What to work on → Each line of the material should be retyped without alteration.

====

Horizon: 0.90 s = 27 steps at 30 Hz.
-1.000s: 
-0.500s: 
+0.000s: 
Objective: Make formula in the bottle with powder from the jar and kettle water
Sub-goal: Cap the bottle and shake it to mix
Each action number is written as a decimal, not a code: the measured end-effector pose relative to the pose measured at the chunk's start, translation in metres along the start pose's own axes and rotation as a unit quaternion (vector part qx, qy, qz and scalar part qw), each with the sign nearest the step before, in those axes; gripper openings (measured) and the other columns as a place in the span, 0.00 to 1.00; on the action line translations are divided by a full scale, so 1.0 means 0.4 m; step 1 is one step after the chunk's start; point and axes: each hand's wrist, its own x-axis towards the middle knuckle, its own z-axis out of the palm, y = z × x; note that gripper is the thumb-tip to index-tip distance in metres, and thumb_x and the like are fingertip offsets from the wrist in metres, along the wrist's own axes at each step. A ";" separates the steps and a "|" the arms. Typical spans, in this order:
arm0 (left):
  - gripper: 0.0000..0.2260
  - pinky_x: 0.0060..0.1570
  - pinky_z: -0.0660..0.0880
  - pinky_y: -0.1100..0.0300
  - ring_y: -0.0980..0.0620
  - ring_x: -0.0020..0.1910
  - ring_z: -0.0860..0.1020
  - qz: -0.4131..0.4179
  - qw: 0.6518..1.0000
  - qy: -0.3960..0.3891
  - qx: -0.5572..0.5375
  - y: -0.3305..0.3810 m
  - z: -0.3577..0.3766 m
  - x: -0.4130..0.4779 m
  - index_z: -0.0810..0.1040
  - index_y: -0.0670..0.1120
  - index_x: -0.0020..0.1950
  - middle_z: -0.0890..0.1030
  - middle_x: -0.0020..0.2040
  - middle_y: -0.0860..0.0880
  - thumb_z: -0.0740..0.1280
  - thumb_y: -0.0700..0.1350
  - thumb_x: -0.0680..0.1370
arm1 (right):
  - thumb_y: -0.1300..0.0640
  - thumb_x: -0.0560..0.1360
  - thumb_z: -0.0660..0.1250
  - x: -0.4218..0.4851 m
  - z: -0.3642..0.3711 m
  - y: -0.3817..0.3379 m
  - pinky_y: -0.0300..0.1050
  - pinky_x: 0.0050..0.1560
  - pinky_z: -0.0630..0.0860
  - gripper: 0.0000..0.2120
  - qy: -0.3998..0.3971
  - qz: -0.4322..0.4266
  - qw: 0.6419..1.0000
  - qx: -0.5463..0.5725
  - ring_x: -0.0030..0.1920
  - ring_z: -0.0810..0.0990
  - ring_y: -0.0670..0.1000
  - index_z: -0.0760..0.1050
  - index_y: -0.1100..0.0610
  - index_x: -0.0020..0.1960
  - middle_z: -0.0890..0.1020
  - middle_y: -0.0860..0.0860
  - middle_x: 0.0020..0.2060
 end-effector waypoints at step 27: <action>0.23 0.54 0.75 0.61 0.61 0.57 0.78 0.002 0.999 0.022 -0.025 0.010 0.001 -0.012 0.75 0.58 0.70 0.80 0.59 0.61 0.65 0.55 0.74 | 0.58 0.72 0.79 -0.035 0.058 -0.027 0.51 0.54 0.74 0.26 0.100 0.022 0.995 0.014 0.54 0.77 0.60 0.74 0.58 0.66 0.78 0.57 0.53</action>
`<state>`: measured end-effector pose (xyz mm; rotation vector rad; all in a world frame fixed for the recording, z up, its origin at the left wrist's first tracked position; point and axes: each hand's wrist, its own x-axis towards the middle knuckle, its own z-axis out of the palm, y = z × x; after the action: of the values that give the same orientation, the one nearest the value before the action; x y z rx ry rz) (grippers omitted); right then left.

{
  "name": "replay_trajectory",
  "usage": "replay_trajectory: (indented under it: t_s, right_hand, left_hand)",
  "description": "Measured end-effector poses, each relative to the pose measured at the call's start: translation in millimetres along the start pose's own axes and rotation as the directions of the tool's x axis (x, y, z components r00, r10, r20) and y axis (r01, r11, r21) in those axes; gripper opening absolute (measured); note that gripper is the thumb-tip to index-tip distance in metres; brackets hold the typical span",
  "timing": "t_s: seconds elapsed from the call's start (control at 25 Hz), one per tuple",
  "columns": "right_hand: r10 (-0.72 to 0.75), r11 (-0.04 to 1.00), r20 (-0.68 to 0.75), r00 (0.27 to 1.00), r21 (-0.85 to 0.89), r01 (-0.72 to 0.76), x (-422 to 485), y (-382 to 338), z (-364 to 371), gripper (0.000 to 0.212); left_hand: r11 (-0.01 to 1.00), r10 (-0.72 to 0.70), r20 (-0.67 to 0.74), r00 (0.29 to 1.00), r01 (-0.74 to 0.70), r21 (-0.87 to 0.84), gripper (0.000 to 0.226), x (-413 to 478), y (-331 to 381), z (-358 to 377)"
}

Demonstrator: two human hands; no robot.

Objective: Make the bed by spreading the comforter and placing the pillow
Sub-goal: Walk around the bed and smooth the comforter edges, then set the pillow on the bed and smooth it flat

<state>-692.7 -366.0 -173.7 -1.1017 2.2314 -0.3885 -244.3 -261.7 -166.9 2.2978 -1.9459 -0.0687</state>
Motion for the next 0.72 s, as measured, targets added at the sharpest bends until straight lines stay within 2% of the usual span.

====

Written answer →
Horizon: 0.90 s = 27 steps at 30 Hz.
-1.000s: 
-0.500s: 
+0.000s: 
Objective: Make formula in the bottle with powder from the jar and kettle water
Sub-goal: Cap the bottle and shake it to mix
Each action number is written as a decimal, not a code: the measured end-effector pose relative to the pose measured at the chunk's start, translation in metres along the start pose's own axes and rotation as a unit quaternion (vector part qx, qy, qz and scalar part qw), each with the sign nearest the step before, in those axes; gripper openings (measured) and the other columns as a place in the span, 0.00 to 1.00; on the action line translations are divided by a full scale, so 1.0 means 0.4 m; step 1 is one step after the chunk's start; point and axes: each hand's wrist, its own x-axis towards the middle knuckle, its own z-axis out of the palm, y = z × x; note that gripper is the thumb-tip to index-tip distance in metres, and thumb_x and the like are fingertip offsets from the wrist in metres, along the wrist's own axes at each step. A ";" separates the steps and a "|" the arms. Typical spans, in this order:
arm0 (left):
  - gripper: 0.0000..0.2260
  - pinky_x: 0.0060..0.1570
  - pinky_z: -0.0660..0.0880
  - pinky_y: -0.1100..0.0300
  - ring_y: -0.0980..0.0620
  - ring_x: -0.0020..0.1910
  - ring_z: -0.0860..0.1020
  - qz: -0.4131..0.4179
  - qw: 0.6518..1.0000
  - qy: -0.3960..0.3891
  - qx: -0.5572..0.5375
  - y: -0.3305..0.3810 m
  - z: -0.3577..0.3766 m
  - x: -0.4130..0.4779 m
  - index_z: -0.0810..0.1040
  - index_y: -0.0670..0.1120
  - index_x: -0.0020..0.1950
  - middle_z: -0.0890..0.1030
  - middle_x: -0.0020..0.2040
  - middle_y: -0.0860..0.0880
  - thumb_z: -0.0740..0.1280
  - thumb_y: -0.0700..0.1350
  - thumb_x: -0.0680..0.1370
arm1 (right):
  - thumb_y: -0.1300..0.0640
  - thumb_x: -0.0560..0.1360
  - thumb_z: -0.0660..0.1250
  - x: -0.4218..0.4851 m
  - z: -0.3642..0.3711 m
  - y: -0.3817..0.3379 m
  - pinky_y: -0.0300..0.1050
  - pinky_x: 0.0050..0.1560
  - pinky_z: -0.0630..0.0860
  - gripper: 0.0000..0.2120
  - qy: -0.3998..0.3971
  - qz: -0.4322..0.4266
  - qw: 0.6419..1.0000
  - qx: -0.5463..0.5725
  - ring_x: -0.0030..0.1920
  - ring_z: -0.0810..0.0990
  - ring_y: -0.0670..0.1000
  - index_z: -0.0760..0.1050
  - index_y: -0.1100..0.0610
  - index_x: -0.0020..0.1960
  - middle_z: -0.0890..0.1020
  - middle_y: -0.0860..0.0860
  - middle_x: 0.0020..0.2060
 end-effector waypoints at step 27: <action>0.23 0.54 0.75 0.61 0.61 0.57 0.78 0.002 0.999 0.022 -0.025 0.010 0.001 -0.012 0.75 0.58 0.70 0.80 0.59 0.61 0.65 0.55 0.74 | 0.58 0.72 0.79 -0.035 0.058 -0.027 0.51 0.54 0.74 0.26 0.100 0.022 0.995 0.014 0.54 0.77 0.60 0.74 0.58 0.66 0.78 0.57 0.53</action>
`<state>`: measured end-effector pose (xyz mm; rotation vector rad; all in a world frame fixed for the recording, z up, its origin at the left wrist's first tracked position; point and axes: each hand's wrist, its own x-axis towards the middle knuckle, its own z-axis out of the palm, y = z × x; after the action: of the values that give the same orientation, the one nearest the value before the action; x y z rx ry rz) (grippers omitted); right then left.

{
  "name": "replay_trajectory",
  "usage": "replay_trajectory: (indented under it: t_s, right_hand, left_hand)",
  "description": "Measured end-effector poses, each relative to the pose measured at the call's start: translation in millimetres along the start pose's own axes and rotation as the directions of the tool's x axis (x, y, z components r00, r10, r20) and y axis (r01, r11, r21) in those axes; gripper opening absolute (measured); note that gripper is the thumb-tip to index-tip distance in metres; brackets hold the typical span",
  "timing": "t_s: seconds elapsed from the call's start (control at 25 Hz), one per tuple",
  "columns": "right_hand: r10 (-0.72 to 0.75), r11 (-0.04 to 1.00), r20 (-0.68 to 0.75), r00 (0.27 to 1.00), r21 (-0.85 to 0.89), r01 (-0.72 to 0.76), x (-422 to 485), y (-382 to 338), z (-364 to 371), gripper (0.000 to 0.212); left_hand: r11 (-0.01 to 1.00), r10 (-0.72 to 0.70), r20 (-0.67 to 0.74), r00 (0.29 to 1.00), r01 (-0.74 to 0.70), r21 (-0.87 to 0.84), gripper (0.000 to 0.226), x (-413 to 478), y (-331 to 381), z (-358 to 377)"
}

Demonstrator: two human hands; no robot.

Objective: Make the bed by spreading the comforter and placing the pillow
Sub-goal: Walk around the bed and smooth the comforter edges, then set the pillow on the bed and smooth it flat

<state>-692.7 -366.0 -173.7 -1.1017 2.2314 -0.3885 -244.3 -261.7 -166.9 2.2978 -1.9459 -0.0687</state>
Motion for the next 0.72 s, as measured, targets added at the sharpest bends until straight lines stay within 2% of the usual span.

There is no more to this answer.